**Description of the task**
Count the lines in the entries that contain the string "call". State nothing but the number.

*** Source material Section Begins ***

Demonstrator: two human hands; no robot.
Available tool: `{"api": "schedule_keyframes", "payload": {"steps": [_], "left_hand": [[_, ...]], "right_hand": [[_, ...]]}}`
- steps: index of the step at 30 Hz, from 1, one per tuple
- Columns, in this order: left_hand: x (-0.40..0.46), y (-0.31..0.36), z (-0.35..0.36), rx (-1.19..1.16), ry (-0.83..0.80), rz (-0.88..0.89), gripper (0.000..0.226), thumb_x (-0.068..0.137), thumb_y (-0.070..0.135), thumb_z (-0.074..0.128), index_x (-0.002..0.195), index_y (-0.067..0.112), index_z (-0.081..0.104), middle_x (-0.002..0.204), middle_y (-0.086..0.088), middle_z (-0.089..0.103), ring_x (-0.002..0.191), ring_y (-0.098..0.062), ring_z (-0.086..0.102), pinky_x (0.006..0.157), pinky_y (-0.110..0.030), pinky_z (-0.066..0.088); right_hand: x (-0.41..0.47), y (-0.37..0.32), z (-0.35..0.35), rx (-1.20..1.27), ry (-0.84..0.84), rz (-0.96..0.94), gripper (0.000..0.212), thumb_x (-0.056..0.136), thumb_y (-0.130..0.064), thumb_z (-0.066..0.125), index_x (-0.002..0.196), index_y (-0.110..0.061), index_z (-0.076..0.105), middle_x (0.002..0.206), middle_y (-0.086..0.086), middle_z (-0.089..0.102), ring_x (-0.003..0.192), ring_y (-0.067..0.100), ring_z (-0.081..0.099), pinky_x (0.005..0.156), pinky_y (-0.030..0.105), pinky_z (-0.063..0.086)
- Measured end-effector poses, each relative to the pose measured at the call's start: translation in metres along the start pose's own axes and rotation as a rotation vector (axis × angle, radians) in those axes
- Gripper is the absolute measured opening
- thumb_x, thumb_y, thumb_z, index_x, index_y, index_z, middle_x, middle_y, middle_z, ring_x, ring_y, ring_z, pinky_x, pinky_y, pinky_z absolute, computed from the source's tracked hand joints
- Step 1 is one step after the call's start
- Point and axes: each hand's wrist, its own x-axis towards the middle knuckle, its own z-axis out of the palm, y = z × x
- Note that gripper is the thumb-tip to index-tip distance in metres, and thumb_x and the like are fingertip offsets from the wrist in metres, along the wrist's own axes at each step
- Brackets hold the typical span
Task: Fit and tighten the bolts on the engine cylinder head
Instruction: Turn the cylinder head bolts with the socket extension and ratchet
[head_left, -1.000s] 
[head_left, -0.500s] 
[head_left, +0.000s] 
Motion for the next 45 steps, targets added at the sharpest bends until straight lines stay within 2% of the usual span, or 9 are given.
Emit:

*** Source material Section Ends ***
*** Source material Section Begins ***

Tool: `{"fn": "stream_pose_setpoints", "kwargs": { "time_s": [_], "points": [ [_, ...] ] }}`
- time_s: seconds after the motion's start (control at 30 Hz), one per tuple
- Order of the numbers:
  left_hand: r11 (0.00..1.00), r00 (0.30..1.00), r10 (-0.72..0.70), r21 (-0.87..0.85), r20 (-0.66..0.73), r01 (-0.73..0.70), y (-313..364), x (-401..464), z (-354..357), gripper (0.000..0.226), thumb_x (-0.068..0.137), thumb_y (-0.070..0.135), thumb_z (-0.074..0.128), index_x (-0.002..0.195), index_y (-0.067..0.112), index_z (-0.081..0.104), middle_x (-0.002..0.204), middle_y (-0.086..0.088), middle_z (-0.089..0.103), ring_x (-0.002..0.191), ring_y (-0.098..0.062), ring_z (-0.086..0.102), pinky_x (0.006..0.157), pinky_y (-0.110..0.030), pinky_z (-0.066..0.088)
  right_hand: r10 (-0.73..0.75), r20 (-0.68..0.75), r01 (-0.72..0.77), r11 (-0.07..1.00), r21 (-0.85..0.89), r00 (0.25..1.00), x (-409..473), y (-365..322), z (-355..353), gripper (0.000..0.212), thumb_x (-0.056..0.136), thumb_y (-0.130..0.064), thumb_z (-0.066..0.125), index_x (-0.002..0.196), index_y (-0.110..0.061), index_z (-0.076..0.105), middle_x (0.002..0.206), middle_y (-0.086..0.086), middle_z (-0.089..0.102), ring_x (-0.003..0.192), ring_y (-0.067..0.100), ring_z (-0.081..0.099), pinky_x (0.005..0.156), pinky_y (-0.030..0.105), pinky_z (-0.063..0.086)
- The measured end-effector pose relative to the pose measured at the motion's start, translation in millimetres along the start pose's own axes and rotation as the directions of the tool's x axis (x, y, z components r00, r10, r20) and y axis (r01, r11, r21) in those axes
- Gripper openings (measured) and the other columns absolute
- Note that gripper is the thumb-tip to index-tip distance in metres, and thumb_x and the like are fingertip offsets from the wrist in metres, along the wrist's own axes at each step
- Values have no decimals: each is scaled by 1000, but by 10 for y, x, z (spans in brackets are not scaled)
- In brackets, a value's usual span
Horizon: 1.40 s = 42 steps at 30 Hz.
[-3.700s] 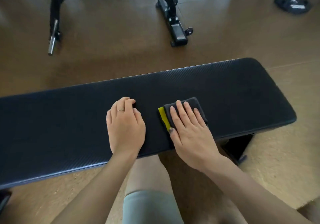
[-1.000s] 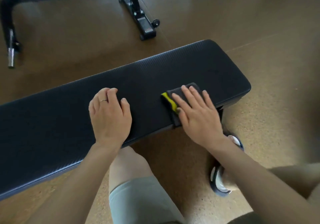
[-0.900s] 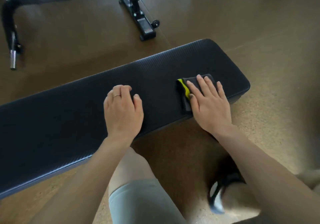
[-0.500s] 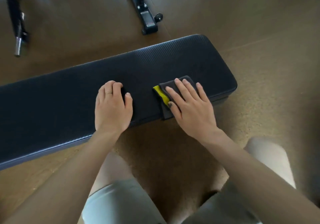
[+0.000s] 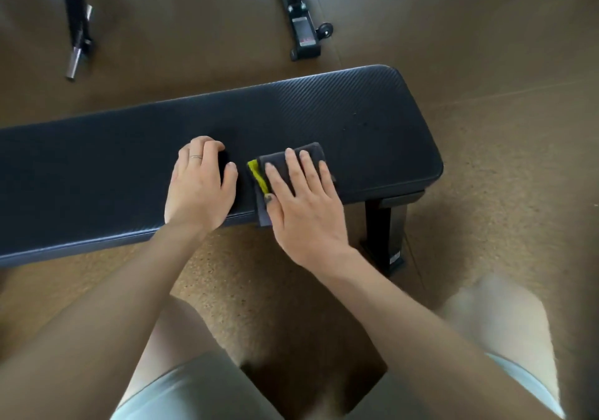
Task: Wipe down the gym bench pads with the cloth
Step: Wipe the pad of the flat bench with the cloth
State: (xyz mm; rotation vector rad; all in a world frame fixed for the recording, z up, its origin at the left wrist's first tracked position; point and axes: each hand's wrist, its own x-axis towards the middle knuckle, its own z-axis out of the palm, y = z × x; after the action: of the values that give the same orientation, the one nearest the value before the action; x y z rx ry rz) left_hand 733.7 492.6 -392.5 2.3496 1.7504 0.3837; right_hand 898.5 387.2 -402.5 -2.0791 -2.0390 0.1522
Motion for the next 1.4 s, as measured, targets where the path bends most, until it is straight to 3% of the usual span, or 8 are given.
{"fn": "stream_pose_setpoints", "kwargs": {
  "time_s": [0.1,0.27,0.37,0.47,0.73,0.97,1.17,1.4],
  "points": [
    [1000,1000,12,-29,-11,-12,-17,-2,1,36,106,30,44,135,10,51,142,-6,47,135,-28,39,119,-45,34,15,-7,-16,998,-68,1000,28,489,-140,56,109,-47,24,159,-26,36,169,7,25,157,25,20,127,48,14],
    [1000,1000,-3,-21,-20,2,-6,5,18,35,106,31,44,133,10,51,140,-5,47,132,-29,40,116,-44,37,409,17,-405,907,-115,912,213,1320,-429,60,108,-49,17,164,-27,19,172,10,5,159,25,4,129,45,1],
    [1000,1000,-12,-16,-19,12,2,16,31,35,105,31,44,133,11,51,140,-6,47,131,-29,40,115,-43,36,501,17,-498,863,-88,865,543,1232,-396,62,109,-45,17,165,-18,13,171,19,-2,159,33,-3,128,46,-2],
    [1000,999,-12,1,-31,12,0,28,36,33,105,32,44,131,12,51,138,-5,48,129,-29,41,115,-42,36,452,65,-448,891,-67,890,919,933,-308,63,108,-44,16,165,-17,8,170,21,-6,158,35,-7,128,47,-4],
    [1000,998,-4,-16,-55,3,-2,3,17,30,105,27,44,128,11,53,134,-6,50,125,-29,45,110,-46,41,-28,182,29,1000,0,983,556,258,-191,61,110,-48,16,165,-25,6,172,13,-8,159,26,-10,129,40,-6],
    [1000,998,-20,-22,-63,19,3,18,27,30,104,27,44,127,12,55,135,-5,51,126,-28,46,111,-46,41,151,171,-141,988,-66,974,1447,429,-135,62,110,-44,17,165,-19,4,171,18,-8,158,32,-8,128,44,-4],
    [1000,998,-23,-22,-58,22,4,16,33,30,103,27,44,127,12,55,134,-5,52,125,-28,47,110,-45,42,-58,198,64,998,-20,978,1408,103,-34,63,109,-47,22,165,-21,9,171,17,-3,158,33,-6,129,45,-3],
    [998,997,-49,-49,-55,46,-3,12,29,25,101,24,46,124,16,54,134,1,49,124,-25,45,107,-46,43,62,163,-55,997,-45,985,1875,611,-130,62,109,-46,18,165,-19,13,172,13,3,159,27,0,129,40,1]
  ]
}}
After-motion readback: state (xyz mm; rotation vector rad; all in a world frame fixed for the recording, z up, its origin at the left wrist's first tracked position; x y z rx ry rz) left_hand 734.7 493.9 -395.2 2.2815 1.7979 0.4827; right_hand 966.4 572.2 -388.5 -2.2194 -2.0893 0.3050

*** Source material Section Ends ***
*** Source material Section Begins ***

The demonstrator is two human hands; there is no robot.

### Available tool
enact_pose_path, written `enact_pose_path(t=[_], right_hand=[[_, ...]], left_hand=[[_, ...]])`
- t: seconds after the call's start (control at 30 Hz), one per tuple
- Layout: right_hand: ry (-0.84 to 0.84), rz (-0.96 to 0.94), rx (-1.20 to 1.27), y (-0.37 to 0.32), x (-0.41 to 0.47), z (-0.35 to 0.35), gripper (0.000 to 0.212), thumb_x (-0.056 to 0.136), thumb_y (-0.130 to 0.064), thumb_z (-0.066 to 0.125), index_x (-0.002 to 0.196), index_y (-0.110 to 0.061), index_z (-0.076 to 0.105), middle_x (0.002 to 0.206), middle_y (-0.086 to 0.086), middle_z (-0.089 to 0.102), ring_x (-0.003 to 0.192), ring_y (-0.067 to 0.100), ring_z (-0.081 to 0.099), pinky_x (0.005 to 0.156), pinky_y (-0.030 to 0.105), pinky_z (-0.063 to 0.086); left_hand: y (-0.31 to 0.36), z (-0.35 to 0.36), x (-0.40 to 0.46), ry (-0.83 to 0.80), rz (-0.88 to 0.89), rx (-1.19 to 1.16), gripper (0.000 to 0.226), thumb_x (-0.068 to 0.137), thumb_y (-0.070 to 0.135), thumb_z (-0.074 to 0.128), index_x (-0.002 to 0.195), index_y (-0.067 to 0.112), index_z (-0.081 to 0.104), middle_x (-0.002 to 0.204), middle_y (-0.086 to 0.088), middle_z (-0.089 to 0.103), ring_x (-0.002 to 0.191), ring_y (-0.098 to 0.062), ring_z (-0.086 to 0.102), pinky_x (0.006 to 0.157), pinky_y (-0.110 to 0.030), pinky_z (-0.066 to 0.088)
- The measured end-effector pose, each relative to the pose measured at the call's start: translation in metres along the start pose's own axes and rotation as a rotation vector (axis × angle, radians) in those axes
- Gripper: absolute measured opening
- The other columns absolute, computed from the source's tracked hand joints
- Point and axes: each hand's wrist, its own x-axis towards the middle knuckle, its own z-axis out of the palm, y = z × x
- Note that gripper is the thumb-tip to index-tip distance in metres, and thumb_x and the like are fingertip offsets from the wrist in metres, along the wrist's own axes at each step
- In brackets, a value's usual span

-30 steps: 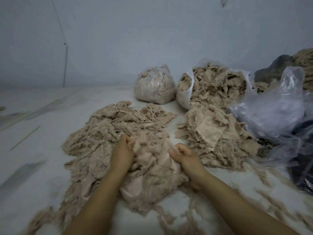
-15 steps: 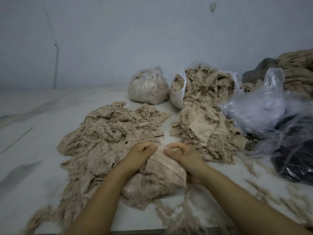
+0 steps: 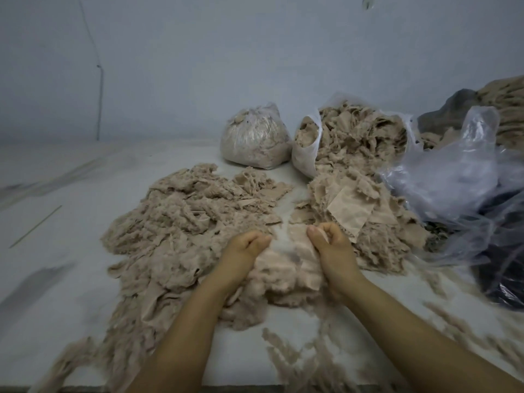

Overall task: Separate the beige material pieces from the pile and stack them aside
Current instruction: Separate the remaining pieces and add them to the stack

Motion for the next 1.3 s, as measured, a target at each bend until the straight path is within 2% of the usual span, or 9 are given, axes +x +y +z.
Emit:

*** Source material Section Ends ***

**Exercise output**
4